» Provided material

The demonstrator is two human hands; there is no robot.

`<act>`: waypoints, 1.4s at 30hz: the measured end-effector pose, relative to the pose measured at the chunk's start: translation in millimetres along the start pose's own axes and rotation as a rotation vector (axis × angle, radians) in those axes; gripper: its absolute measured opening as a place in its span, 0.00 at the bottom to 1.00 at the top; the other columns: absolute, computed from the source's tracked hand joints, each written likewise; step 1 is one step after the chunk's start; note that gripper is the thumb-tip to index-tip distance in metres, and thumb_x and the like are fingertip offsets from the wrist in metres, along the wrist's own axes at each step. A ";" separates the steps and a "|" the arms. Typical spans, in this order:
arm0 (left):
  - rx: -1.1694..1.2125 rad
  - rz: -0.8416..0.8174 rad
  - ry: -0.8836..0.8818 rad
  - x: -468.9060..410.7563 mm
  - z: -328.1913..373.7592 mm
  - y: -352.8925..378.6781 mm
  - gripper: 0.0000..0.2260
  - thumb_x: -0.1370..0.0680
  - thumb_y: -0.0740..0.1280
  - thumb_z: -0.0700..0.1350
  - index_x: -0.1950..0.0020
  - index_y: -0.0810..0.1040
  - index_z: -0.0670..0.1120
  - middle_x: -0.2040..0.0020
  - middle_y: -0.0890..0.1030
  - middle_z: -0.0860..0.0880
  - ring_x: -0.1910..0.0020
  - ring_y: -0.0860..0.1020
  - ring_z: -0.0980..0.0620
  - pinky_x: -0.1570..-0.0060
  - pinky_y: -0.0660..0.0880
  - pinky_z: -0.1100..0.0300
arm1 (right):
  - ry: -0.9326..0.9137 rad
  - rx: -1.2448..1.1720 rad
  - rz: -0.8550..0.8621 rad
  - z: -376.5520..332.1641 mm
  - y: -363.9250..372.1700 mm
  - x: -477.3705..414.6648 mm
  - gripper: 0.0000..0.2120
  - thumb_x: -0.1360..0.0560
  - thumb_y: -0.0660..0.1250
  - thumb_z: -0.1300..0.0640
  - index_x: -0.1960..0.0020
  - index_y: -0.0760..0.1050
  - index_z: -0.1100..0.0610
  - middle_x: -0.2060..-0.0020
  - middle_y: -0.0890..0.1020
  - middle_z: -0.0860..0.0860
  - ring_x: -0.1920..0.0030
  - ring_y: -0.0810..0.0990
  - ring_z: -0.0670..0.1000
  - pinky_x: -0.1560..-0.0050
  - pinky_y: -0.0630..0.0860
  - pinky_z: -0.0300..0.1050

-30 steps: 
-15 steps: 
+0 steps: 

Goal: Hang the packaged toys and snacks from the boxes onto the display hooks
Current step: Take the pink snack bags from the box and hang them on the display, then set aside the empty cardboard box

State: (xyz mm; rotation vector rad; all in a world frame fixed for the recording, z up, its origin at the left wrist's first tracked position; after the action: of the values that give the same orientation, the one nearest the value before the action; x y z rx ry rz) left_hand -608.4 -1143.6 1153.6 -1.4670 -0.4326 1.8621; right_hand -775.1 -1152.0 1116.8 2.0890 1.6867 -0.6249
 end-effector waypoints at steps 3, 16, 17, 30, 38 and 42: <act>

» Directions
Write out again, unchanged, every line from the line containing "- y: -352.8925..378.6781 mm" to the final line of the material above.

» Finished exercise
  - y: -352.8925..378.6781 mm
  - gripper: 0.0000..0.2260
  - thumb_x: -0.1370..0.0680
  - thumb_y: -0.0740..0.1280
  - thumb_z: -0.0700..0.1350
  - index_x: -0.1950..0.0020
  - index_y: -0.0810..0.1040
  - index_z: -0.0670..0.1120
  - middle_x: -0.2040..0.0020
  - middle_y: -0.0890..0.1030
  - middle_z: -0.0860..0.0880
  - ring_x: -0.1910..0.0020
  - ring_y: -0.0860..0.1020
  - ring_z: -0.0980..0.0620
  - pinky_x: -0.1570..-0.0060
  - pinky_y: -0.0660..0.0880
  - pinky_z: -0.1100..0.0300
arm1 (right):
  - ry: -0.9326..0.9137 rad
  - rx: -1.2448..1.1720 rad
  - rz: -0.8550..0.8621 rad
  - z: -376.5520..332.1641 mm
  - y: -363.9250..372.1700 mm
  - x: -477.3705..414.6648 mm
  - gripper: 0.0000..0.2120
  - thumb_x: -0.1360..0.0560
  - thumb_y: -0.0660..0.1250
  - thumb_z: -0.1300..0.0640
  - index_x: -0.1960..0.0020
  - index_y: -0.0760..0.1050
  - index_z: -0.1100..0.0610
  - middle_x: -0.2060..-0.0020
  - middle_y: -0.0890..0.1020
  - middle_z: -0.0860..0.0860
  - ring_x: -0.1920..0.0030
  - ring_y: -0.0810..0.0990
  - ring_z: -0.0670..0.1000
  - pinky_x: -0.1560..-0.0050
  - pinky_y: -0.0630..0.0860
  - pinky_z: -0.0300..0.1050

-30 steps: 
-15 steps: 
+0 steps: 

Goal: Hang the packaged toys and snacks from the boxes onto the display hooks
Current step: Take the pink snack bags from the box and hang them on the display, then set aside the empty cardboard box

State: (xyz mm; rotation vector rad; all in a world frame fixed for the recording, z up, its origin at the left wrist's first tracked position; after the action: of the values that give the same orientation, the one nearest the value before the action; x y z rx ry rz) left_hand -608.4 -1143.6 1153.6 -1.4670 -0.4326 1.8621; right_hand -775.1 -1152.0 1116.8 2.0890 1.6867 -0.6249
 end-effector waypoints at steps 3, 16, 17, 30, 38 and 42: <act>

This exercise requires nothing more.